Two) International relations (avoiding picturizing in an unfavorable light another country’s religion, history, institutions, prominent people, and citizenry);
There’s already a Don’t applying to this exact thing. So, Don’t do it, and Be Careful when you do it. Seth Rogen.
Three) Arson;
I think this one is to do with portrayals which might help arsonists in the pursuit of their craft. Avoid handy hints. I don’t find that unreasonable.
Four) The use of firearms;
This is something else again, I think. They’re not warning filmmakers to avoid showing how guns work. I think it’s about avoiding glamorising the use of guns for criminal purposes. Guns is another subject the US is slightly crazy on. So I don’t imagine they’re asking for gunplay to be minimized.

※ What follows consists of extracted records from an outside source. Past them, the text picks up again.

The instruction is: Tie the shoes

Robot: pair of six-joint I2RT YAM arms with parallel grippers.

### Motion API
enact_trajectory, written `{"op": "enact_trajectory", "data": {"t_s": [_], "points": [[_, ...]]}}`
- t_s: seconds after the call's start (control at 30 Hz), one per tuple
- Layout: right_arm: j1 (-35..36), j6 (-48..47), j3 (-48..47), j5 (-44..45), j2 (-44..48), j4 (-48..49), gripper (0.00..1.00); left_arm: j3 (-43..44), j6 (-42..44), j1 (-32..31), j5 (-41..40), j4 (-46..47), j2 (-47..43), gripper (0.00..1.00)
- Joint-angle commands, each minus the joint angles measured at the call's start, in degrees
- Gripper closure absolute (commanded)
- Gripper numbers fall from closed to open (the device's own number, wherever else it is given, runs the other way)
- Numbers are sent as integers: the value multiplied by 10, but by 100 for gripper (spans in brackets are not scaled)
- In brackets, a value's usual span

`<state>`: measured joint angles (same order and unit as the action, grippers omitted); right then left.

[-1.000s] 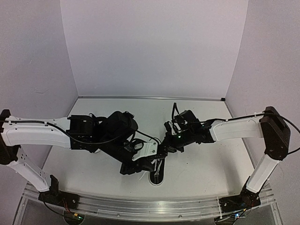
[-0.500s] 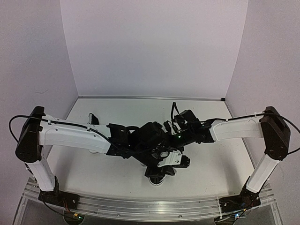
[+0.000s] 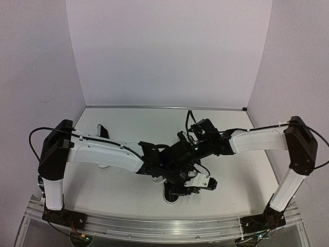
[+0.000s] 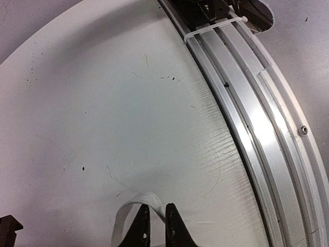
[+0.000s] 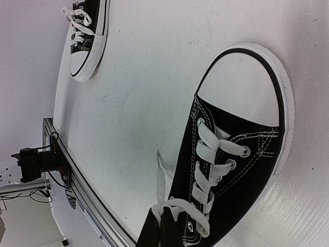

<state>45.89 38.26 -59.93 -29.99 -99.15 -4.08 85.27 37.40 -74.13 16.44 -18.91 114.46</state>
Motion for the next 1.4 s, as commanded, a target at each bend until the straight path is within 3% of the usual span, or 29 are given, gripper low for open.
{"op": "enact_trajectory", "data": {"t_s": [0.0,0.13,0.3,0.6,0.83,1.1,1.37], "points": [[-4,-14,-21,-10,-9,0,100,23,8,-3,-35,32,-3,76],[-4,-14,-21,-11,-10,0,100,20,3,-3,-37,33,-12,63],[-4,-14,-20,-14,-12,0,100,-14,-25,1,-33,59,-59,62],[-3,-12,-27,-32,-8,1,100,-231,-205,93,-18,239,-225,62],[7,-5,-40,-40,-24,2,100,-353,-318,143,-108,345,-296,59],[25,5,-57,-46,-43,3,93,-410,-410,186,-141,384,-311,58],[47,11,-83,-55,-68,2,78,-428,-448,215,-179,382,-321,56]]}}
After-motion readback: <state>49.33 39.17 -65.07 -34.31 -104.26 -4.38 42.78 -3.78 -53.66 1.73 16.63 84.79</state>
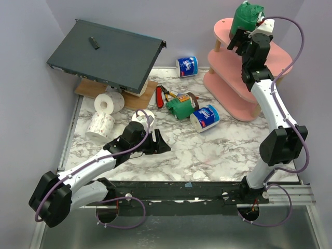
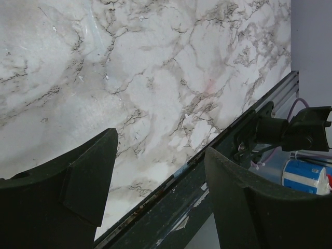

Five) Theft, robbery, safe-cracking, and dynamiting of trains, mines, buildings, etc. (having in mind the effect which a too-detailed description of these may have upon the moron);
Good to see the sensibilities of the moron are being taken fully into consideration by Hollywood. This is perhaps a combination of anxieties — will the exciting depiction of crime inspire imitation? — will the films provide helpful information useable by criminals? I’m generally in favour of being careful when potentially giving criminals lessons in criminality, but most crime happens because of dreadful intent rather than dreadful knowledge. It might be fun to have a rule that says crimes depicted in movies should always contain a secret, fatal blunder, not alluded to in the plot, so that copycat criminals will screw up and get caught if they try to perpetrate the offense in reality.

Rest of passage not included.